Learning Lean 4 as a programming language 5 – A different style of proofs

Posted on2023-12-19 by Markus Schmaus

I haven’t posted a new article since my previous post on Fibonacci numbers. I found the idea of proving the correctness of my function highly tantalizing, but also more cumbersome than necessary. So I started working on some code which would help me prove statements about functions. This has absorbed the entire time I spend with Lean since then and I haven’t solved any additional Euler problems yet. This post describes the starting point of my journey.

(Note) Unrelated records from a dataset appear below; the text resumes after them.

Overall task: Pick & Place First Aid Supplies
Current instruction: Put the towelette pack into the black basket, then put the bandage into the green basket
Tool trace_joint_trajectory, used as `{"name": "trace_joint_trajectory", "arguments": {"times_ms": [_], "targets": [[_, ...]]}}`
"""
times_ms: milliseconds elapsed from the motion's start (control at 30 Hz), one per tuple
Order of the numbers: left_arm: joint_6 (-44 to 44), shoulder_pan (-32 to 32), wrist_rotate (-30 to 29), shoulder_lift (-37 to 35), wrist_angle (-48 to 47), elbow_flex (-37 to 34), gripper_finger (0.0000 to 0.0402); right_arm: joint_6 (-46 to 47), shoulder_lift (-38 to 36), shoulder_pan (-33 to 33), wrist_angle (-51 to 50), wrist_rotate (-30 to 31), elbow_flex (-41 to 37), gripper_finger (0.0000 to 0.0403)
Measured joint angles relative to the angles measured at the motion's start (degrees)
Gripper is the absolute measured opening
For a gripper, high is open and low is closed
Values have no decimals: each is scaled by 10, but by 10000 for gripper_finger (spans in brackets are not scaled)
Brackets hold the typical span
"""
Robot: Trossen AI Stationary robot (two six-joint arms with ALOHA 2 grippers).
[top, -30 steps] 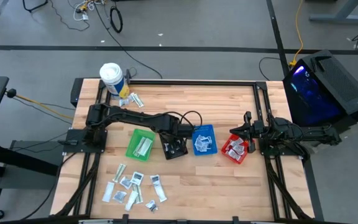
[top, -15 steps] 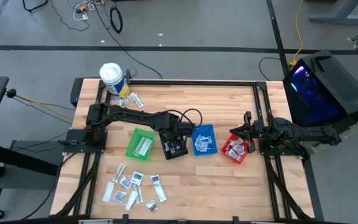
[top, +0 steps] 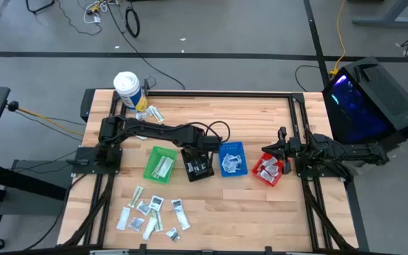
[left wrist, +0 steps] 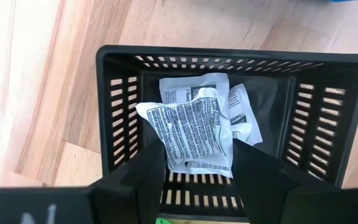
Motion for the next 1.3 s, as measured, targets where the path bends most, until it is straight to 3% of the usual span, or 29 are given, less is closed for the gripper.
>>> {"name": "trace_joint_trajectory", "arguments": {"times_ms": [133,400,567,933,1167,1300], "targets": [[1,6,6,0,0,0,201,0,0,0,0,0,0,23],[0,9,4,0,0,0,301,0,0,0,0,0,0,23],[1,11,11,-1,-4,0,334,0,0,0,0,0,0,23],[1,48,14,-64,-41,0,342,0,0,0,0,0,0,23],[18,97,-30,-85,-83,0,342,0,0,0,0,0,0,23],[-64,133,-51,-93,-90,0,342,0,0,0,0,0,0,23]]}}
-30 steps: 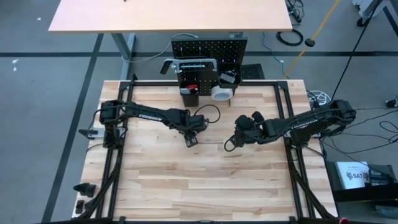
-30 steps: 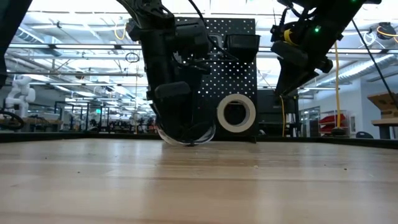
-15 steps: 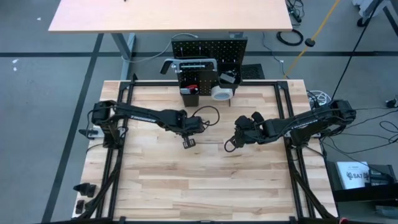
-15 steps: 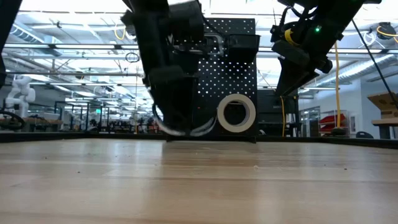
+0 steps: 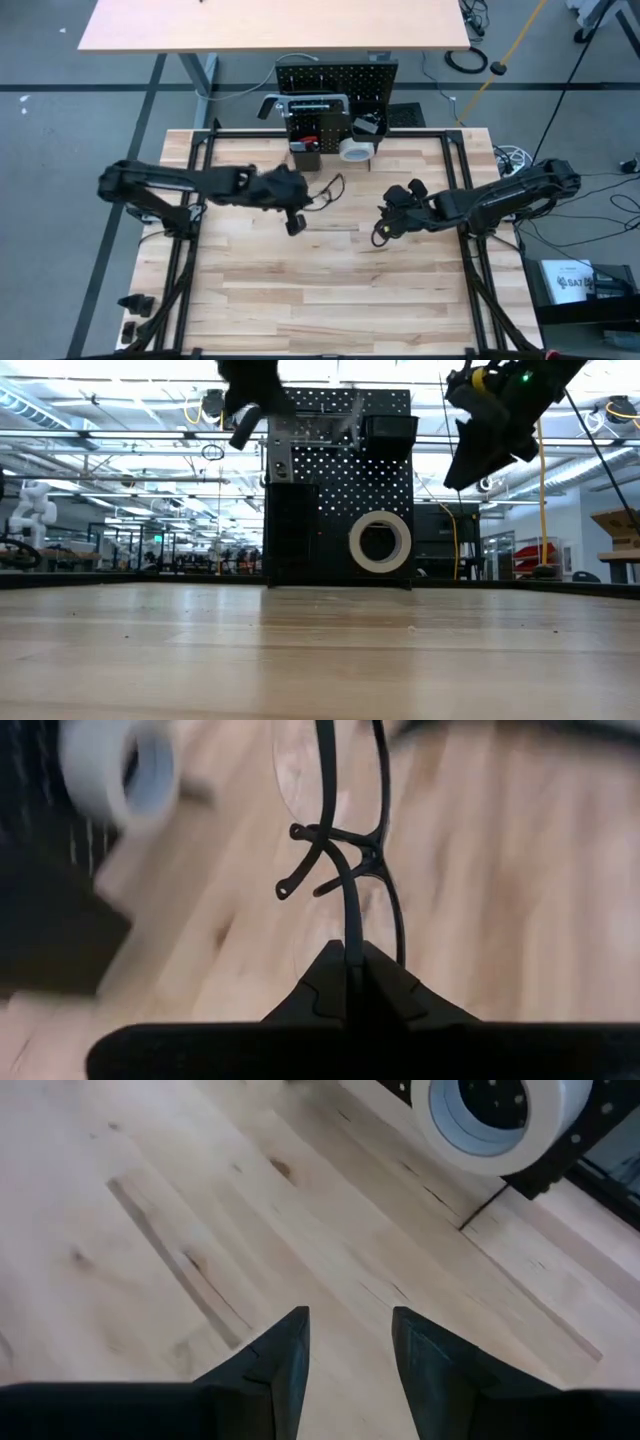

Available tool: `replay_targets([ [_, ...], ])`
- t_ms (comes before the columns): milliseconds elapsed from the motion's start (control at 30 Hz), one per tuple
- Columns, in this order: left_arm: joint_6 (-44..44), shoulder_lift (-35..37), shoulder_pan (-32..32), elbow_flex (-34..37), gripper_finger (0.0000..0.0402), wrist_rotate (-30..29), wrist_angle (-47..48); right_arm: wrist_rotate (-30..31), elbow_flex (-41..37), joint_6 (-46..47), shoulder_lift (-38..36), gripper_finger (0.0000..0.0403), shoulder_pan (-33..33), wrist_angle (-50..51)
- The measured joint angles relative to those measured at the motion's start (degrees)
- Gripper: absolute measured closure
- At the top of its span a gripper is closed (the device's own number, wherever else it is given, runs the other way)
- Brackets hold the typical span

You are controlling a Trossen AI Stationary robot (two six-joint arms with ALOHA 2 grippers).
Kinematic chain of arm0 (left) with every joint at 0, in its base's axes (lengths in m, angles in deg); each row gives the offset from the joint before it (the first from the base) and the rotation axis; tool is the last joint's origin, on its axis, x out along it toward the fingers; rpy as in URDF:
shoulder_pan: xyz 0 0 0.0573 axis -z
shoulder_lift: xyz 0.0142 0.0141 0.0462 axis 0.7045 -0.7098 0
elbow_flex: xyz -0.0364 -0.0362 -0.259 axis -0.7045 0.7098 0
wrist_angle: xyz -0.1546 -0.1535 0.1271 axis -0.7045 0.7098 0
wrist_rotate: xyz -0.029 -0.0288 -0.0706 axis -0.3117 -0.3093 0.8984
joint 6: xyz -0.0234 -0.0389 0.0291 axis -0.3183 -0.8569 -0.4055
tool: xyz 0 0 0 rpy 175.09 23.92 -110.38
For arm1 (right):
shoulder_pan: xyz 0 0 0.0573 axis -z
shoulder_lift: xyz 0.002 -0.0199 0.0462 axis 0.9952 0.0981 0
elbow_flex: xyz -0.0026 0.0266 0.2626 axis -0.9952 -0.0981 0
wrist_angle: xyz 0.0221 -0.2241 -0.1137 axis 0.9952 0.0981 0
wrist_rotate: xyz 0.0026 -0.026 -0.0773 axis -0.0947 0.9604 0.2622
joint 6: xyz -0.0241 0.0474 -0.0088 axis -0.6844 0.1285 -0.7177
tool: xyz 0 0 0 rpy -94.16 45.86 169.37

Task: Hang tools onto peg board
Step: Put the black safety glasses into the right black tool bin

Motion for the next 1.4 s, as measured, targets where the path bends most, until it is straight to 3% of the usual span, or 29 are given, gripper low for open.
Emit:
replay_targets([
  [100,-0.2,3.2,-0.3,0.0,0.0394,2.2,-7.4,0.1,0.0,0.0,-0.4,0.0264,-0.5,-0.9],
  [333,-1.3,4.8,-1.8,0.0,0.0394,15.1,-23.6,0.9,0.0,-5.6,0.0,0.0264,-1.8,-6.7],
  [500,1.4,5.7,-1.6,2.3,0.0394,15.8,-28.6,7.1,0.0,-17.6,-0.9,0.0264,-7.7,-17.1],
  [633,0.6,9.4,-1.9,9.0,0.0394,15.9,-39.3,13.8,0.0,-22.7,-3.9,0.0264,-12.7,-21.0],
  [700,-1.8,10.5,-2.6,13.3,0.0394,16.7,-47.4,16.1,0.0,-23.9,-5.5,0.0264,-14.7,-22.5],
  [833,-10.1,9.8,-3.3,21.7,0.0394,20.4,-73.9,20.0,0.0,-27.0,-6.1,0.0264,-17.3,-26.2],
  [900,-14.4,8.0,-3.2,24.4,0.0394,20.5,-86.9,21.0,0.0,-29.0,-5.9,0.0264,-17.8,-28.8],
  [1000,-22.3,3.6,-3.2,26.5,0.0394,16.9,-98.6,21.1,0.0,-31.8,-5.3,0.0264,-17.9,-32.2],
  [1100,-28.9,-0.6,-3.5,25.9,0.0394,13.9,-104.0,21.1,0.0,-31.9,-5.3,0.0264,-17.9,-32.8],
  [1233,-34.4,-4.2,-4.3,25.2,0.0394,13.9,-104.0,21.1,0.0,-31.6,-5.2,0.0264,-17.9,-34.1],
  [1400,-35.3,-5.5,-4.9,25.2,0.0394,12.6,-104.5,21.0,0.0,-35.4,-3.1,0.0264,-18.2,-39.3],
])
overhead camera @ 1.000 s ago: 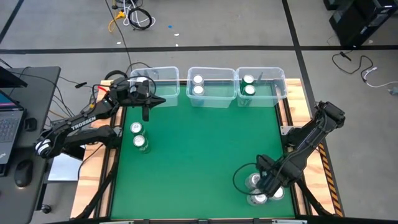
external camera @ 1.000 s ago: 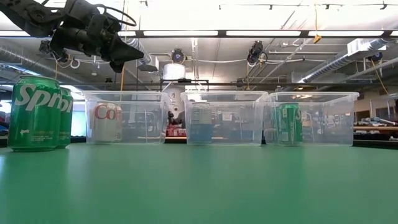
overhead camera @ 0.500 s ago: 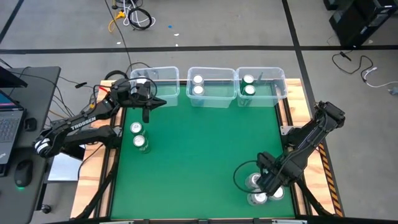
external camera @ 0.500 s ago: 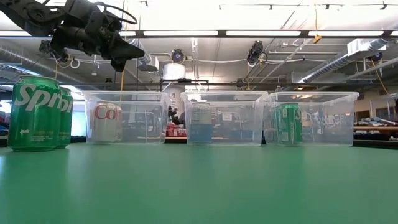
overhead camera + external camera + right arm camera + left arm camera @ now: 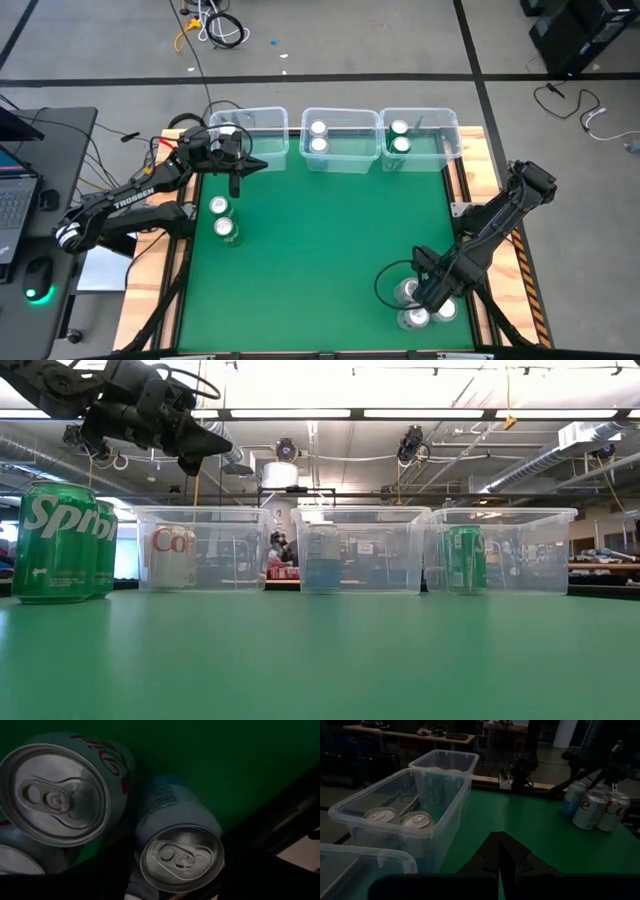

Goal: Sort soda cans
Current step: Put the top blue white soda can into the middle transparent bin

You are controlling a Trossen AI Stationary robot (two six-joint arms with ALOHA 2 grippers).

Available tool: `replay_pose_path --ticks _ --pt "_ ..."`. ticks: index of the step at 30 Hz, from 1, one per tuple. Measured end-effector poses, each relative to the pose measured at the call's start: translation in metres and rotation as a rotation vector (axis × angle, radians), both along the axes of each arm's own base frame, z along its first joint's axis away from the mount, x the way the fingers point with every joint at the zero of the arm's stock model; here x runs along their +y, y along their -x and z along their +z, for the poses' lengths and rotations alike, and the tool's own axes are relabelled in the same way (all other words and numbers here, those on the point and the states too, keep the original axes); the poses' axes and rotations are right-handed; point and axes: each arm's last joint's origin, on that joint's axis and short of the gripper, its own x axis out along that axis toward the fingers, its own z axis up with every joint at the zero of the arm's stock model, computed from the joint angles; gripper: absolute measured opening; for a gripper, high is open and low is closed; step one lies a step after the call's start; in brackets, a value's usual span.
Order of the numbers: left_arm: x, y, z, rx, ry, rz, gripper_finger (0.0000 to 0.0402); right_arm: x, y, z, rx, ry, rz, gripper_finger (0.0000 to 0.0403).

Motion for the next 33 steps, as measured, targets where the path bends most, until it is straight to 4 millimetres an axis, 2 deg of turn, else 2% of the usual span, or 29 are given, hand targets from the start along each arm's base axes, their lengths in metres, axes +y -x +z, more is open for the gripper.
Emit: replay_pose_path --ticks 21,27,33 --pt "0.0 0.0 -0.001 0.011 0.008 0.0 0.0004 0.0 -0.001 -0.002 -0.018 0.016 0.02 0.0282" --pt "0.0 0.0 -0.001 0.012 0.008 0.0 0.0004 -0.001 0.0 -0.011 -0.028 0.011 0.024 0.0283" --pt "0.0 0.0 -0.001 0.012 0.009 0.0 0.0004 -0.001 0.0 -0.011 -0.037 0.018 0.03 0.0283"
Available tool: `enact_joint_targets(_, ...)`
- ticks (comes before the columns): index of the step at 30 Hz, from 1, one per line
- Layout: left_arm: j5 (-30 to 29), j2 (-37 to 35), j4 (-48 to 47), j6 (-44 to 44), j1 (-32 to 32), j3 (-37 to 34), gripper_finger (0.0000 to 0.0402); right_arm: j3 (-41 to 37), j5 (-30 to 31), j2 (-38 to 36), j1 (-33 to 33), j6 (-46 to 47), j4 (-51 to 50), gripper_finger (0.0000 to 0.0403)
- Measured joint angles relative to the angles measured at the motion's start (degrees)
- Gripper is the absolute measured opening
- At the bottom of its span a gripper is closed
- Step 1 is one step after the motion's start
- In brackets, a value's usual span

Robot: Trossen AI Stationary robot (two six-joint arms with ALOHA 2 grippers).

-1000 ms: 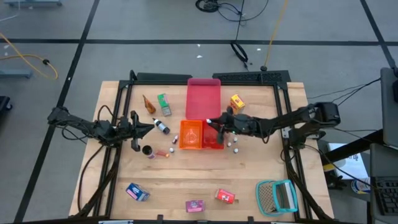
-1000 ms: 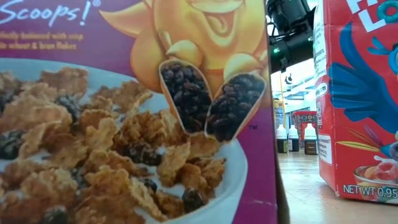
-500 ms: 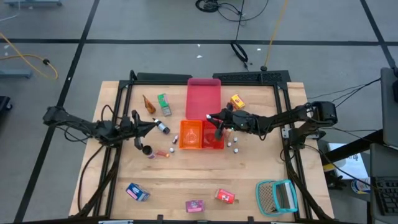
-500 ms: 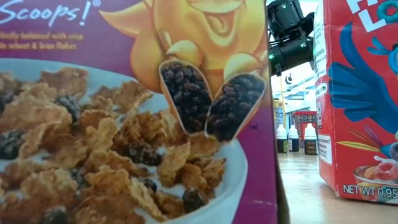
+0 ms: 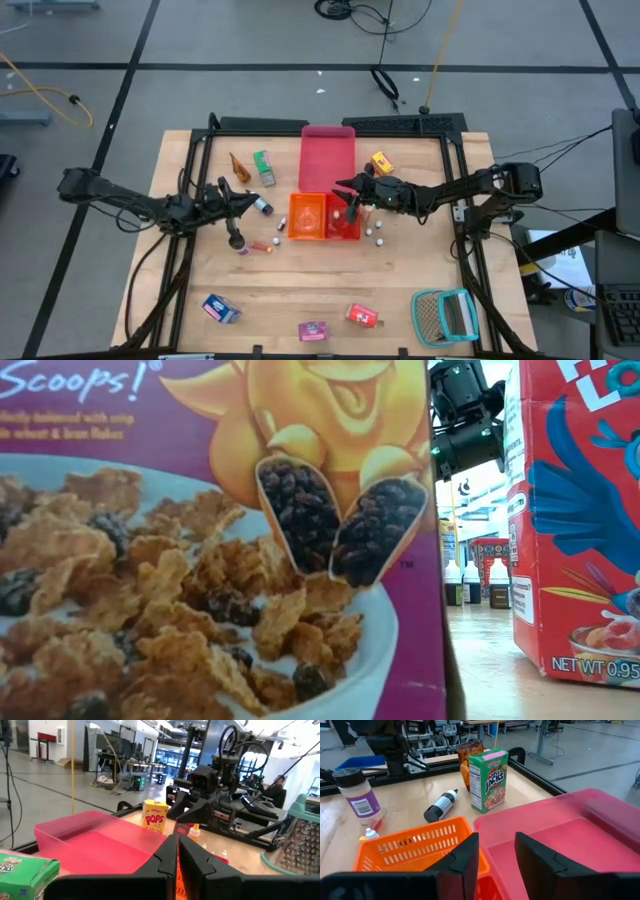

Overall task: Pick & Place Kitchen Items
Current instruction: Put the small orange food coloring bottle into the red basket

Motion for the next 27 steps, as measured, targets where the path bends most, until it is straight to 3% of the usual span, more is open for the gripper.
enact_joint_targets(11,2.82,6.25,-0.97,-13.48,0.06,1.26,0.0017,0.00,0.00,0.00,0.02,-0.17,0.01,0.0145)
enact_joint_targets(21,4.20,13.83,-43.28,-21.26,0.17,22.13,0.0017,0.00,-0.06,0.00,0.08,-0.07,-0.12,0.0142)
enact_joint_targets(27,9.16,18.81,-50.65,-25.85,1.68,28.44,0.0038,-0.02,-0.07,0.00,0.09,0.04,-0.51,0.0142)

The standard style which I find in Mathlib is to write functions with functional code, just like I would in Haskell, and have separate theorems about properties of these functions with proofs. This is the style which I also used for the Fibonacci numbers in my previous post. Since then I have discovered a different style, which uses Subtype to combine functions and theorems into one, and is based on a brief section on subtypes in Functional Programming in Lean.

Proofs based on `Subtype`

When the idea for this different style crystalized I was looking at Nat.minFac from Mathlib. So I decided to test the viability of this idea by re-implementing Nat.minFac in this style, and I will also use this example to explain what I mean. I don’t believe this idea to be original, others probably had a similar ideas at some point and maybe even abandoned it for good reasons, but I haven’t found a comprehensive description yet, nor any conclusive reason why it wouldn’t work for my use case.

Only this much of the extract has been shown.